Der Laie meint meistens, dass die meisten guten Bäume in möglichst abgelegenen, unberührten Gegenden zu finden sind. Das ist total falsch. Der Mensch mit seinen Maschinen und mit seinen Tieren ist der beste Erzeuger von Bonsairohmaterial. Die besten Bäume stehen meistens direkt am Wegesrand oder gar innerhalb von Siedlungen. So können hervorragende Findlinge dort stehen, wo jahrzehntelang eine Hecke gepflegt wurde, wo jemand in seinem Vorgarten Jahr für Jahr die Gehölze stark zurückgeschnitten hat, wo seit Jahrzehnten das Vieh durch die Gehölze dringt und sie auch noch anknabbert, wo jemand seit Jahrzehnten in einem Kübel kleine Bäume hält, wo auf einem Friedhof seit Jahren ein Strauch kleingehalten wird. Natürlich wird man nicht immer eine Genehmigung bekommen, den Baum mitzunehmen, aber Fragen kostet ja nichts.

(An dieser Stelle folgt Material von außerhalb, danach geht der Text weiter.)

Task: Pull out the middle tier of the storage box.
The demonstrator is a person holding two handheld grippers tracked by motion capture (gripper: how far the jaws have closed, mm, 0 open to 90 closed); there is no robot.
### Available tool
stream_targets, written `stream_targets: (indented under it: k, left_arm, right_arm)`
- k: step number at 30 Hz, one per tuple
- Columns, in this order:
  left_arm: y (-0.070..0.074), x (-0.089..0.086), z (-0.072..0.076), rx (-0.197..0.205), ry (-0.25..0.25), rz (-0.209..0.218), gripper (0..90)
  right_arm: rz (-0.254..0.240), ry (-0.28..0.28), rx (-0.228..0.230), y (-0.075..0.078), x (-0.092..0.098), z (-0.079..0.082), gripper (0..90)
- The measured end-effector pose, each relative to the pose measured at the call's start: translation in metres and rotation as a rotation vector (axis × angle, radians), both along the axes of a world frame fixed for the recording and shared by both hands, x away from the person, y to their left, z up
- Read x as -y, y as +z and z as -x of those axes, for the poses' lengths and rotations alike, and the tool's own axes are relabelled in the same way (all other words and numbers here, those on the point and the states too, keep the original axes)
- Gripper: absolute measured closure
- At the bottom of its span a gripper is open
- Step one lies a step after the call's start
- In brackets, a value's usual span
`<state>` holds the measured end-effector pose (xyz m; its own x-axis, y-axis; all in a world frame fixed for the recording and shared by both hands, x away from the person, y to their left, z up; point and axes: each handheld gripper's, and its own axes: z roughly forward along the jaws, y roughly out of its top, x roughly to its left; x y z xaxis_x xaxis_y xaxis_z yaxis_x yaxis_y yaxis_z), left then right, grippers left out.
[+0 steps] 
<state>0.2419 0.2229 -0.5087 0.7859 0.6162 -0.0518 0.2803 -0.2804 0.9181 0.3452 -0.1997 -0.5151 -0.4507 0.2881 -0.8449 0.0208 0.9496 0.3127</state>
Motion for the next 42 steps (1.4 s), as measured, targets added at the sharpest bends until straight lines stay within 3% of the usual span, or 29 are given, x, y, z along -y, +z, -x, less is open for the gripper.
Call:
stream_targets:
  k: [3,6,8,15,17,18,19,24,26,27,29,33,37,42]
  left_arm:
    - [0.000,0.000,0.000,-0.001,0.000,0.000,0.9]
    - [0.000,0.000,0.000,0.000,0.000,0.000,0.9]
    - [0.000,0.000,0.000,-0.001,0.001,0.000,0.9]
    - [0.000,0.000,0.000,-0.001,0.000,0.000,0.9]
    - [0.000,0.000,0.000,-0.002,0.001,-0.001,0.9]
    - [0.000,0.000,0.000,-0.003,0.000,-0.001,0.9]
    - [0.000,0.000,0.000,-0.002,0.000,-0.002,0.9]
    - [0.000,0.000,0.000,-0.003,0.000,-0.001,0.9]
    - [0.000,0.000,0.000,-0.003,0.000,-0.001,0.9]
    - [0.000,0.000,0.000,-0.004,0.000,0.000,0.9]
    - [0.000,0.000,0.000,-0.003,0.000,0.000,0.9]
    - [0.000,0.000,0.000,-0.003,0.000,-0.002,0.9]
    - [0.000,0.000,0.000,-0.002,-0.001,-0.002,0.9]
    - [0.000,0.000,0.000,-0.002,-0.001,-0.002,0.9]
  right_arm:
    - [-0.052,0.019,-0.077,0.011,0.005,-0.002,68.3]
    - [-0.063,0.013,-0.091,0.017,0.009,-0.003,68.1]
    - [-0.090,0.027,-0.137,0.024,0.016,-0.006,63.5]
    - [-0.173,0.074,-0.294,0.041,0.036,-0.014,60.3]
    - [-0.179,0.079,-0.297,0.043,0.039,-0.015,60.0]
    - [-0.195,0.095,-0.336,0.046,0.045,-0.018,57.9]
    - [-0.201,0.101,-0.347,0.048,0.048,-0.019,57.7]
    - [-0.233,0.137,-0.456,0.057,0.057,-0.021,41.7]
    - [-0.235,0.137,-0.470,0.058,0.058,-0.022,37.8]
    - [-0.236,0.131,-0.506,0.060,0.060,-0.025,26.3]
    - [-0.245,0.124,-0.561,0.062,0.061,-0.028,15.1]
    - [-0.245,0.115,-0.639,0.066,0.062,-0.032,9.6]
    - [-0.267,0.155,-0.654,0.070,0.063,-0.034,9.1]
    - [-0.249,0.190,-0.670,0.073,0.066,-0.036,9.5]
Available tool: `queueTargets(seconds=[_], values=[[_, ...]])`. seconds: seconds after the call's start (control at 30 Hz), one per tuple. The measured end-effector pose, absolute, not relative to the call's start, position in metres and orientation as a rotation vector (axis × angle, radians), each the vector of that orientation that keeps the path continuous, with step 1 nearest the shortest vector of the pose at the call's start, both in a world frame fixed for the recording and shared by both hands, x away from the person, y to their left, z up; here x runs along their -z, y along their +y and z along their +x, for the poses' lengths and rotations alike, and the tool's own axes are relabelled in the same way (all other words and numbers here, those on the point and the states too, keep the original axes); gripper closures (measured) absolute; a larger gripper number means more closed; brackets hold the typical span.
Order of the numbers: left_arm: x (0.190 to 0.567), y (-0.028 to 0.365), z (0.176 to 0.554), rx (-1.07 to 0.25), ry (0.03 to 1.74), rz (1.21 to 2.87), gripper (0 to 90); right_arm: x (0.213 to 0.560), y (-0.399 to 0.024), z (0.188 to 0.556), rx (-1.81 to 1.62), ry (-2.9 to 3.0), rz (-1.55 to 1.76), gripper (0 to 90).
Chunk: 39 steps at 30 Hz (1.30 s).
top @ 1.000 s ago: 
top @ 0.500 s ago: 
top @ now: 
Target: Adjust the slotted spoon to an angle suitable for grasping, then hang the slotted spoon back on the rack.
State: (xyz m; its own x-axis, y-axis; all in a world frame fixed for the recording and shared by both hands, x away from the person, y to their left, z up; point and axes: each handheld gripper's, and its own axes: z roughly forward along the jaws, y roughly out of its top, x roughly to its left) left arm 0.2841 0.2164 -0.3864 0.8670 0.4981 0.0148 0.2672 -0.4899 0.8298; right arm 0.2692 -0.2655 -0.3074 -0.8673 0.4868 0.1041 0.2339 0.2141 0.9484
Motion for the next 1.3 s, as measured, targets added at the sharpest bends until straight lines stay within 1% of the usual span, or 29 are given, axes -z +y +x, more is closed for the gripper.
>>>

Es ist eine gute Zeit Bäume zu suchen, wenn man sie wegen der Jahreszeit gar nicht ausgraben kann. Dann kommt man nämlich gar nicht erst in Versuchung und nimmt auch nicht gleich den ersten besten. Nachdem man nur eine kurze Zeit im Herbst und einige Wochen im Frühjahr mit Aussicht auf Erfolg einen Baum ausgraben sollte, hat man somit sehr viel Zeit dazwischen zur Auswahl.
4.Festlegen
Ein gefundener potentieller Bonsai ist noch gar nichts wert, solange nicht gesichert ist, dass er das Ausgraben überleben wird. Um das festzustellen, muss unbedingt das Wurzelwerk geprüft werden. Außerdem muss man wissen, was für einen Baum man vor sich hat und wie er reagieren wird. Das Wurzelwerk sollte möglichst kompakt sein, so dass man beim Ausgraben einen festen Wurzelballen mitnehmen kann. Meist ist das leider nicht der Fall Außerdem sollte es bereits vor dem Ausgraben deutlich brauchbar für später Gestaltung sein. Die dicken Oberflächenwurzeln und der unterste Teil des Stammes sind kritisch. Wenn sie jetzt noch nicht gut sind, werden sie es wahrscheinlich nie sein. Alles andere kann man meistens irgendwie hinbiegen. Stimmt die Stammdicke mit der gestaltbaren Höhe überein? Wenn der Stamm von vornherein viel zu dünn ist, dann sollte man eher auf ein Ausgraben verzichten. Vielleicht kann man dann die Krone zurückschneiden und nach einigen Jahren wieder kommen. Hat der Stamm auch eine brauchbare Bewegung und Verjüngung? Hat der Baum lebende tiefliegende Äste, aus denen man eine Krone gestalten kann? An Extremstandorten stehen neben den lebenden immer viele tote Bäume. Wenn man im Frühjahr oder Herbst auf die Suche geht, kann es durchaus vorkommen, dass man nicht sofort erkennt, ob ein Baum bereits tot ist. Wenn man die Knospen betrachtet, sollte es meist klar sein, ansonsten sollte man im Zweifel einen Zweig mit dem Fingernagel ankratzen.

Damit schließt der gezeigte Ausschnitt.